Instructions for the task: Copy exactly the run of lines that begins at the line with "[trace] keyboard" and ends at the final line of the entries.

Given entries:
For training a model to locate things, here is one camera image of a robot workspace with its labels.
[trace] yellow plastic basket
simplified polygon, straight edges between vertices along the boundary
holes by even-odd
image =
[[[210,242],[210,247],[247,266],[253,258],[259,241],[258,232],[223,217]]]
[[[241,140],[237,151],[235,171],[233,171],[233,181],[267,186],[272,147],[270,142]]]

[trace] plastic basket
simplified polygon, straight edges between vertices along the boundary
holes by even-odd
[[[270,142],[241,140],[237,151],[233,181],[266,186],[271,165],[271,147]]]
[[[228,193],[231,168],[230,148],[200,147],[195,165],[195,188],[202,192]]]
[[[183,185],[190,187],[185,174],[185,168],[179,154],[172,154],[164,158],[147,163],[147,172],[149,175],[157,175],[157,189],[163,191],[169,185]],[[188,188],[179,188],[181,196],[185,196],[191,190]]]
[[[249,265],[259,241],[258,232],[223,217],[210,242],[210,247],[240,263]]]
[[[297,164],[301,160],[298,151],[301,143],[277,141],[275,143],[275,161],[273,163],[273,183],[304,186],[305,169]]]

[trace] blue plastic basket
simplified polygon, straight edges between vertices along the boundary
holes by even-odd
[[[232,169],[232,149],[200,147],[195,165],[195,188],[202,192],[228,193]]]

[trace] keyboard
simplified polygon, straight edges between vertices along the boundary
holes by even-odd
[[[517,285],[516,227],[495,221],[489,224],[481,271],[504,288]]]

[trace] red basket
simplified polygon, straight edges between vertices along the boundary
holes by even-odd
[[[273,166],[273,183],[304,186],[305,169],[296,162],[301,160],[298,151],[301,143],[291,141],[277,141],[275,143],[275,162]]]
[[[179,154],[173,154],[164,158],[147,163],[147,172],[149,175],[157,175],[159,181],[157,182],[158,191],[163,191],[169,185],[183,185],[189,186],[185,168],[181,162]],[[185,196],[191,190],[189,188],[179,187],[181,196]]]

Response:
[trace] keyboard
simplified polygon, straight edges between vertices along the boundary
holes by even-odd
[[[517,285],[516,227],[495,221],[489,224],[481,271],[504,288]]]

[trace] red basket
simplified polygon, straight edges between vertices along the boundary
holes by even-odd
[[[273,166],[273,183],[304,186],[305,169],[296,162],[301,160],[298,151],[301,143],[291,141],[277,141],[275,143],[275,162]]]
[[[179,154],[173,154],[164,158],[147,163],[147,172],[149,175],[157,175],[159,181],[157,182],[158,191],[163,191],[169,185],[183,185],[189,186],[185,168],[181,162]],[[185,196],[191,190],[189,188],[179,187],[181,196]]]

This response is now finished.